→ **Prompt**
Extract exactly and only the lines from the one containing "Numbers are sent" through the end of the entries below. Pictures should not appear in the copy.

Collection entries

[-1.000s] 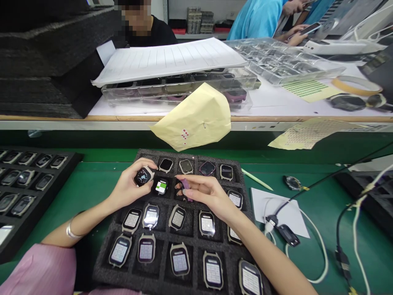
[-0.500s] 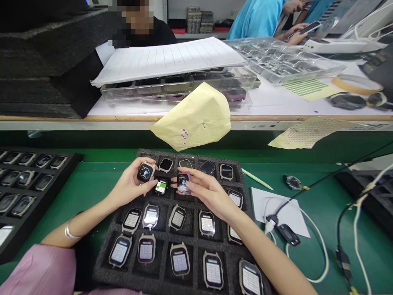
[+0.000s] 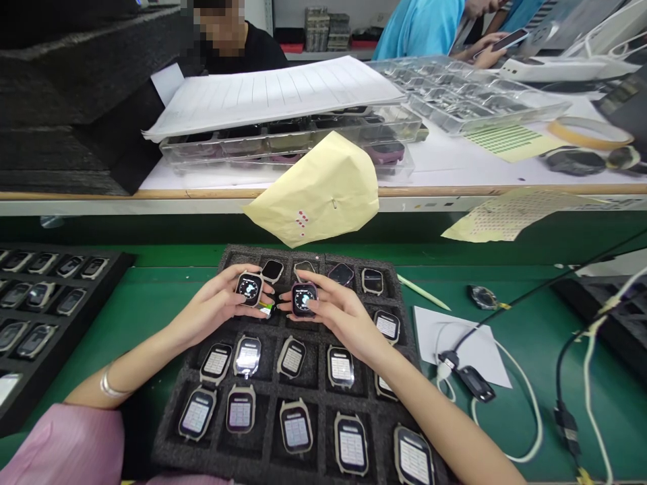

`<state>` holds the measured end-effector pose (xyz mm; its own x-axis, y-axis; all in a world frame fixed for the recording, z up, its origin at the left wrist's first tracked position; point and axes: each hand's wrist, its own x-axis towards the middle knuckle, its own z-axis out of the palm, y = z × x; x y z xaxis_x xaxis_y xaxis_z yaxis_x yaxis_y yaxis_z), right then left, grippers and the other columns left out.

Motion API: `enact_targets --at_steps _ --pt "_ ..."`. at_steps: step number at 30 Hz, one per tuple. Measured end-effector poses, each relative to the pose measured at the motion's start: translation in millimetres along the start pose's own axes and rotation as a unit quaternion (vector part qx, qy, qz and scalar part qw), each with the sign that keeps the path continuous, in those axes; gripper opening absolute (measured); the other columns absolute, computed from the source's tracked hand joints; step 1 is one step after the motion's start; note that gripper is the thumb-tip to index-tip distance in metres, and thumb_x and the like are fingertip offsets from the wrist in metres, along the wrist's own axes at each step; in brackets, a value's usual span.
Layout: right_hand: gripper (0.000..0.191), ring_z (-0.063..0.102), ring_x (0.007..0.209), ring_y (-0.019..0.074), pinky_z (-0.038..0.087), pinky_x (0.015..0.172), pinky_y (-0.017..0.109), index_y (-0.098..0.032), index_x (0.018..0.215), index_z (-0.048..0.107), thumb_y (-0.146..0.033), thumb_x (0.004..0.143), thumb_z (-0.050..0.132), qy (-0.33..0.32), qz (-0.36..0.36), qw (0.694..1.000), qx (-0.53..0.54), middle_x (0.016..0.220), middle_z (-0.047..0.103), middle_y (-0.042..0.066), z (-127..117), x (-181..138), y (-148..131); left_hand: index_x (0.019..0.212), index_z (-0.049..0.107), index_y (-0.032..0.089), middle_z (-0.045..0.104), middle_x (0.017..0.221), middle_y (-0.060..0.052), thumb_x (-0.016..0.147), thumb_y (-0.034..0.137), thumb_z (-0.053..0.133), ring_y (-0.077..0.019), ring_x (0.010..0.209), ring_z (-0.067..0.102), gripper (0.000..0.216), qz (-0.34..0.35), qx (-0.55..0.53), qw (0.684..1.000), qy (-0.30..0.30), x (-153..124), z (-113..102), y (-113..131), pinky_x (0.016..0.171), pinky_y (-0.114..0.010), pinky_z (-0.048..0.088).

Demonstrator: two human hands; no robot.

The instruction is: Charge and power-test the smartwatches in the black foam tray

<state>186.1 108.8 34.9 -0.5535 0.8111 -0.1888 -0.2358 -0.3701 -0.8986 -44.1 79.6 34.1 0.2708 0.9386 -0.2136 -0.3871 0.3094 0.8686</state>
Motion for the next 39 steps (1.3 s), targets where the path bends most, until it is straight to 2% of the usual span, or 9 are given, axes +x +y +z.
enact_targets --at_steps 6,12,15,17,21,27,32,36,39 --pt "0.041 0.067 0.103 0.027 0.056 0.089 0.046 -0.025 0.125 0.062 -0.022 0.085 0.066 -0.003 -0.005 1.0 -0.009 0.106 0.073 0.006 0 0 1 0.112 0.051 0.02 0.067 0.1 -0.007 0.078 0.013 0.055 -0.0216 0.094 0.067 0.035 0.013 0.014 1.0 -0.025 0 -1 -2 0.08 -0.041 0.059" --pt "0.043 0.065 0.107 0.0297 0.055 0.091 0.049 -0.025 0.128 0.06 -0.026 0.085 0.066 -0.003 -0.002 1.0 -0.013 0.108 0.072 0.008 1 -1 0 0.111 0.049 0.019 0.065 0.097 -0.007 0.079 0.015 0.057 -0.0203 0.089 0.067 0.033 0.022 0.045 0.998 -0.033 1 -1 -3 0.073 -0.037 0.06" --pt "0.054 0.061 0.115 0.0301 0.05 0.097 0.052 -0.027 0.137 0.05 -0.03 0.086 0.066 -0.001 0.009 1.0 -0.011 0.116 0.07 0.008 2 -3 0 0.112 0.048 0.02 0.061 0.099 -0.005 0.076 0.015 0.063 -0.0156 0.074 0.064 0.039 0.046 0.121 0.991 -0.017 1 -2 -5 0.057 -0.027 0.057" --pt "0.06 0.059 0.118 0.029 0.047 0.101 0.052 -0.028 0.142 0.043 -0.031 0.087 0.066 -0.008 0.014 1.0 -0.01 0.122 0.067 0.007 2 -3 1 0.112 0.049 0.021 0.059 0.098 -0.003 0.074 0.015 0.065 -0.0119 0.067 0.06 0.041 0.076 0.203 0.976 0.012 1 -4 -6 0.051 -0.022 0.051" --pt "0.059 0.061 0.116 0.0275 0.048 0.1 0.05 -0.028 0.143 0.041 -0.031 0.089 0.065 -0.023 0.015 0.999 -0.028 0.124 0.066 0.008 1 -3 2 0.11 0.05 0.021 0.06 0.094 -0.002 0.075 0.014 0.064 -0.015 0.079 0.06 0.038 0.163 0.341 0.923 0.072 2 -7 -9 0.064 -0.023 0.049" --pt "0.039 0.062 0.114 0.0264 0.047 0.102 0.046 -0.027 0.124 0.061 -0.031 0.086 0.07 -0.029 -0.019 0.994 -0.1 0.123 0.067 0.007 -3 -2 1 0.112 0.053 0.022 0.062 0.095 -0.003 0.079 0.016 0.057 -0.0175 0.082 0.06 0.033 0.21 0.453 0.862 0.09 1 -8 -12 0.071 -0.026 0.047" --pt "0.037 0.065 0.109 0.0249 0.044 0.103 0.045 -0.026 0.119 0.065 -0.029 0.083 0.074 -0.025 -0.023 0.992 -0.124 0.119 0.069 0.007 -4 0 3 0.102 0.051 0.022 0.059 0.089 0.0 0.074 0.014 0.059 -0.0156 0.075 0.057 0.03 0.193 0.467 0.858 0.091 2 -9 -12 0.069 -0.026 0.044" --pt "0.035 0.067 0.105 0.0264 0.048 0.099 0.045 -0.025 0.115 0.067 -0.03 0.081 0.075 -0.018 -0.02 0.992 -0.119 0.114 0.071 0.008 -3 0 2 0.096 0.052 0.021 0.059 0.091 -0.001 0.075 0.012 0.056 -0.0164 0.081 0.057 0.023 0.219 0.459 0.856 0.095 5 -10 -11 0.073 -0.026 0.044" --pt "0.033 0.069 0.101 0.0265 0.048 0.098 0.045 -0.024 0.11 0.07 -0.028 0.078 0.077 -0.01 -0.019 0.994 -0.11 0.106 0.074 0.008 -2 0 1 0.097 0.051 0.021 0.057 0.089 -0.002 0.079 0.013 0.053 -0.0165 0.079 0.057 0.02 0.213 0.432 0.873 0.081 6 -10 -13 0.07 -0.027 0.046"
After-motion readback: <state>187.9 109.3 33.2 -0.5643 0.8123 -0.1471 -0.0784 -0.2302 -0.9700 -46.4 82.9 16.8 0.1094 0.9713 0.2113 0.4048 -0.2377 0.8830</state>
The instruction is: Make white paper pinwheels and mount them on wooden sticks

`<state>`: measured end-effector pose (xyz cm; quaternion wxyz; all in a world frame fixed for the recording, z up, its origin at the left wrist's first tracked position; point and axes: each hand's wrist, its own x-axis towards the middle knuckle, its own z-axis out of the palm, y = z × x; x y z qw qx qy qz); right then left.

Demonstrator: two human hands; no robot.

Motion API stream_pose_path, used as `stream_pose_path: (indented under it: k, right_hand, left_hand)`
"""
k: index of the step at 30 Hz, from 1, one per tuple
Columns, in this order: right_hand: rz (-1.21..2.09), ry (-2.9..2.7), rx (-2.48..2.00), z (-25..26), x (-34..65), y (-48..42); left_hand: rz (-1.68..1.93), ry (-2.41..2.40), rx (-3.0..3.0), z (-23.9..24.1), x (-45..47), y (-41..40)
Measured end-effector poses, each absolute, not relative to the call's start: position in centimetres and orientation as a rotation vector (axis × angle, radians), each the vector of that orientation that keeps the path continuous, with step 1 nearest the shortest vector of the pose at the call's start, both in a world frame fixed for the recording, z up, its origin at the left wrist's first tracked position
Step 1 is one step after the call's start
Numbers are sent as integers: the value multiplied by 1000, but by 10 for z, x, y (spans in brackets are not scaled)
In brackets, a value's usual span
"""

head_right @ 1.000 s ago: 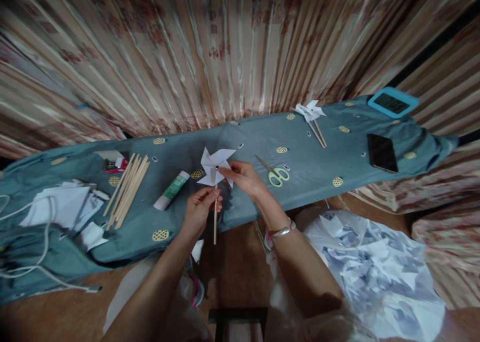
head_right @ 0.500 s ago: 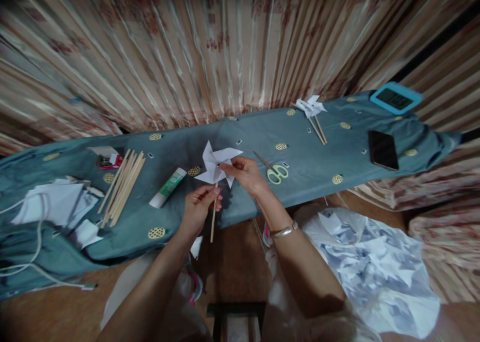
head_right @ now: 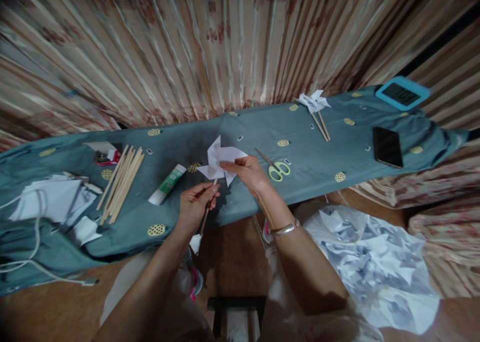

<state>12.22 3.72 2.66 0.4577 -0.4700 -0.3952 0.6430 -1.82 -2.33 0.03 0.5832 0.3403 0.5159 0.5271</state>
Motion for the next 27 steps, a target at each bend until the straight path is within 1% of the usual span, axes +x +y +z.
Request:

→ **Problem solution**
Numbers are sent as integers: the value multiplied by 1000, but by 10 for z, x, y (spans in brackets are not scaled)
In brackets, a value's usual span
"""

head_right @ 1.000 s ago: 
head_right @ 0.500 s ago: 
head_right @ now: 

<state>12.22 3.72 2.66 0.4577 -0.4700 -0.3952 0.6430 -1.82 -2.33 0.03 0.5832 0.3403 0.5159 0.5271</state>
Motion for the next 27 steps, a target at each bend until the straight path is within 1% of the usual span, axes +x +y +z.
Request:

There is nothing else to this exercise.